DATA BELOW ::
=== Begin Enclosure ===

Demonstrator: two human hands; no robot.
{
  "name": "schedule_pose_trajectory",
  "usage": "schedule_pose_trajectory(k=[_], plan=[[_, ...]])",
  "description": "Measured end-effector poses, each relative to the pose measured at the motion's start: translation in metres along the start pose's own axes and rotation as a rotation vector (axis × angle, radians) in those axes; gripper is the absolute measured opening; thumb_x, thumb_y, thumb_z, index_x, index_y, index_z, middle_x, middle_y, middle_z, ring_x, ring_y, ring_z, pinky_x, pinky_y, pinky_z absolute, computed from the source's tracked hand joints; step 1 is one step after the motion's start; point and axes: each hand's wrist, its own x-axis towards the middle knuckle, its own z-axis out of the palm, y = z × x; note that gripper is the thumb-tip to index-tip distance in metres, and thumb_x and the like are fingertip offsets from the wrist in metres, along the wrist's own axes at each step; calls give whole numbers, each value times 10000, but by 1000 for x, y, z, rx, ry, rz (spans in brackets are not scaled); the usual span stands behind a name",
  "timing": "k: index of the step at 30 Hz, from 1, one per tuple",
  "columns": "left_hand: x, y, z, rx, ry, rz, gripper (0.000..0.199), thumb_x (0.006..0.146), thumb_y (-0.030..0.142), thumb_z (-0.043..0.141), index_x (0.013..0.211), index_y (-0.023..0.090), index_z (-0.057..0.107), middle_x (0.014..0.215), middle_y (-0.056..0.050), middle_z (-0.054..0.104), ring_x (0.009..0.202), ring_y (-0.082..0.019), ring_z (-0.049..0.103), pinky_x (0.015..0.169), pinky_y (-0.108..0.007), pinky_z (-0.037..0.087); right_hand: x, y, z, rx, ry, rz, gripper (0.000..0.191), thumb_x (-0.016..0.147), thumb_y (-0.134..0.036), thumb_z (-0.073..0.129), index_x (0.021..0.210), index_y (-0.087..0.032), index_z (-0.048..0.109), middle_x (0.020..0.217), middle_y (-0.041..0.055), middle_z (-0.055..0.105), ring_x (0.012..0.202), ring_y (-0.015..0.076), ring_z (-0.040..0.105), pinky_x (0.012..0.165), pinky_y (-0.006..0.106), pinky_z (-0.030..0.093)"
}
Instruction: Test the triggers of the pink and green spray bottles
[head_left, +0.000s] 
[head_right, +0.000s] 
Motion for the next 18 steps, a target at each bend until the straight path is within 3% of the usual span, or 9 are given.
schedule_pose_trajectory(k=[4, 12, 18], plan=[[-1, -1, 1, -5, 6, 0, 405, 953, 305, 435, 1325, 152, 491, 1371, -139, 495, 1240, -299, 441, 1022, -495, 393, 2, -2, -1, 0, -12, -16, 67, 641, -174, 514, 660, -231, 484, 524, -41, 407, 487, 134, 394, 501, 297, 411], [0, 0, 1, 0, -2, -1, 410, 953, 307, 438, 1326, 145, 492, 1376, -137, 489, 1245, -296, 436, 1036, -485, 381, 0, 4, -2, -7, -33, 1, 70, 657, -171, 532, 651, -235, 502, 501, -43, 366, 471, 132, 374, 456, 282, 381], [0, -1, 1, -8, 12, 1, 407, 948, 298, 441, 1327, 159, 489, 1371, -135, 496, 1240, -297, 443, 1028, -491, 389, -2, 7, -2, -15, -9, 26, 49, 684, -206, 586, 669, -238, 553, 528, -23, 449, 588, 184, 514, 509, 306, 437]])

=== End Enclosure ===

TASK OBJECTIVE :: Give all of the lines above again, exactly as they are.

EXPECTED ANSWER ::
Demonstrator: two human hands; no robot.
{
  "name": "schedule_pose_trajectory",
  "usage": "schedule_pose_trajectory(k=[_], plan=[[_, ...]])",
  "description": "Measured end-effector poses, each relative to the pose measured at the motion's start: translation in metres along the start pose's own axes and rotation as a rotation vector (axis × angle, radians) in those axes; gripper is the absolute measured opening; thumb_x, thumb_y, thumb_z, index_x, index_y, index_z, middle_x, middle_y, middle_z, ring_x, ring_y, ring_z, pinky_x, pinky_y, pinky_z absolute, computed from the source's tracked hand joints; step 1 is one step after the motion's start; point and axes: each hand's wrist, its own x-axis towards the middle knuckle, its own z-axis out of the palm, y = z × x; note that gripper is the thumb-tip to index-tip distance in metres, and thumb_x and the like are fingertip offsets from the wrist in metres, along the wrist's own axes at each step; calls give whole numbers, each value times 10000, but by 1000 for x, y, z, rx, ry, rz (spans in brackets are not scaled); the usual span stands behind a name",
  "timing": "k: index of the step at 30 Hz, from 1, one per tuple",
  "columns": "left_hand: x, y, z, rx, ry, rz, gripper (0.000..0.199), thumb_x (0.006..0.146), thumb_y (-0.030..0.142), thumb_z (-0.043..0.141), index_x (0.013..0.211), index_y (-0.023..0.090), index_z (-0.057..0.107), middle_x (0.014..0.215), middle_y (-0.056..0.050), middle_z (-0.054..0.104), ring_x (0.009..0.202), ring_y (-0.082..0.019), ring_z (-0.049..0.103), pinky_x (0.015..0.169), pinky_y (-0.108..0.007), pinky_z (-0.037..0.087); right_hand: x, y, z, rx, ry, rz, gripper (0.000..0.191), thumb_x (-0.016..0.147), thumb_y (-0.134..0.036), thumb_z (-0.073..0.129), index_x (0.021..0.210), index_y (-0.087..0.032), index_z (-0.048..0.109), middle_x (0.020..0.217), middle_y (-0.041..0.055), middle_z (-0.055..0.105), ring_x (0.012..0.202), ring_y (-0.015..0.076), ring_z (-0.040..0.105), pinky_x (0.012..0.165), pinky_y (-0.006..0.106), pinky_z (-0.030..0.093)"
}
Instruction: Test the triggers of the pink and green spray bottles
[head_left, +0.000s] 
[head_right, +0.000s] 
Motion for the next 18 steps, a target at each bend until the straight path is within 3% of the usual span, or 9 are given.
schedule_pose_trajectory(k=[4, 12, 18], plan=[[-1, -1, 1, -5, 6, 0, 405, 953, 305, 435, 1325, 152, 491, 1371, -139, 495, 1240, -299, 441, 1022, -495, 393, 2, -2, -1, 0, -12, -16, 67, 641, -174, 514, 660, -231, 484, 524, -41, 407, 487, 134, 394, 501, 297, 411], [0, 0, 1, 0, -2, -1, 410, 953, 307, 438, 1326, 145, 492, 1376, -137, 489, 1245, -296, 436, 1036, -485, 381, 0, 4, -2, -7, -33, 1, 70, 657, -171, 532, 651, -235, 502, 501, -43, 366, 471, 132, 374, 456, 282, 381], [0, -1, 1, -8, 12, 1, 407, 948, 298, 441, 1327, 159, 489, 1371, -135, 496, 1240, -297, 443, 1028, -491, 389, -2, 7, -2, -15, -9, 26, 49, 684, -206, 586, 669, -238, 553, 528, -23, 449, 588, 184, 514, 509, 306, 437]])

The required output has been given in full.